• _Problem details_
Lines with "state" in them are to be located in the listing below and copied.

Raw data below:

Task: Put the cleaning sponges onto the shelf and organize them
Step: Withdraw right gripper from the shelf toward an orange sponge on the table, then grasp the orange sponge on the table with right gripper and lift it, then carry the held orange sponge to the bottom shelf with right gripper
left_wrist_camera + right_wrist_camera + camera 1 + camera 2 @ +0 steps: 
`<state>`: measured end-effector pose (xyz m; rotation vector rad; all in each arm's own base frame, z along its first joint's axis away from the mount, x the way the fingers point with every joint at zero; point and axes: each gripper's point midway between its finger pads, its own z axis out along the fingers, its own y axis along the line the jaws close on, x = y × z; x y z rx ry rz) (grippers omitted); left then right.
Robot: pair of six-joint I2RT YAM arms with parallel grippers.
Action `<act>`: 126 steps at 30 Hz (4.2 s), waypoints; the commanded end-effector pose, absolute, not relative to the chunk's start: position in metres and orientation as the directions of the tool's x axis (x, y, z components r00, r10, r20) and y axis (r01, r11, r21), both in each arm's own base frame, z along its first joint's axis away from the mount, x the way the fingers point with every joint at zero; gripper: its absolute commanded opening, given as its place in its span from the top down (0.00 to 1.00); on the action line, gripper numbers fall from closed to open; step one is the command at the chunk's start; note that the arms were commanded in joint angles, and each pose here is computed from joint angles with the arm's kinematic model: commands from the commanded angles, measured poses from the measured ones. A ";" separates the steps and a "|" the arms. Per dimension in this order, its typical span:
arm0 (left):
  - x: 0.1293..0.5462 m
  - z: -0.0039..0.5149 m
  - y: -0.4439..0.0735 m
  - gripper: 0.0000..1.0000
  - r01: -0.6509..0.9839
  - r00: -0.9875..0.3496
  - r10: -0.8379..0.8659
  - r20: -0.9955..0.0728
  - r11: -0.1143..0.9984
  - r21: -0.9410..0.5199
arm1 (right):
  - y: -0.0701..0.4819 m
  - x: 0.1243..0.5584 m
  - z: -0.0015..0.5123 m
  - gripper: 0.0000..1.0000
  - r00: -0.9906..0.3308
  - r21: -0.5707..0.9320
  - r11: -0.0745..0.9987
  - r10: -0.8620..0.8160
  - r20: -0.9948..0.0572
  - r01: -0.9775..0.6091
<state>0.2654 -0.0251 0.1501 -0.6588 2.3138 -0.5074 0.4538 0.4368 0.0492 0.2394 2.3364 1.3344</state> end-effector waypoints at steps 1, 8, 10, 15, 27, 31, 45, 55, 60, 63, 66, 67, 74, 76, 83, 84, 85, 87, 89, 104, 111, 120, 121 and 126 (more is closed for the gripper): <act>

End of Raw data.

• _Written response_
`<state>`: measured end-effector pose (xyz m; rotation vector rad; all in each arm's own base frame, z along its first joint's axis away from the mount, x the way the fingers point with every joint at zero; point and axes: each gripper's point midway between its finger pads, its own z axis out along the fingers, its own y axis along the line the jaws close on, x = y × z; x y z rx ry rz) (grippers omitted); left then right.
<state>0.2654 -0.0251 0.1501 -0.6588 2.3138 -0.5074 0.4538 0.4368 0.0492 0.2394 2.3364 1.3344</state> end-effector waypoints at steps 1, 8, 10, 15, 27, 31, 45, 55, 60, 63, 66, 67, 74, 76, 83, 84, 85, 87, 89, 104, 111, 120, 121 and 126 (more is closed for the gripper): <act>

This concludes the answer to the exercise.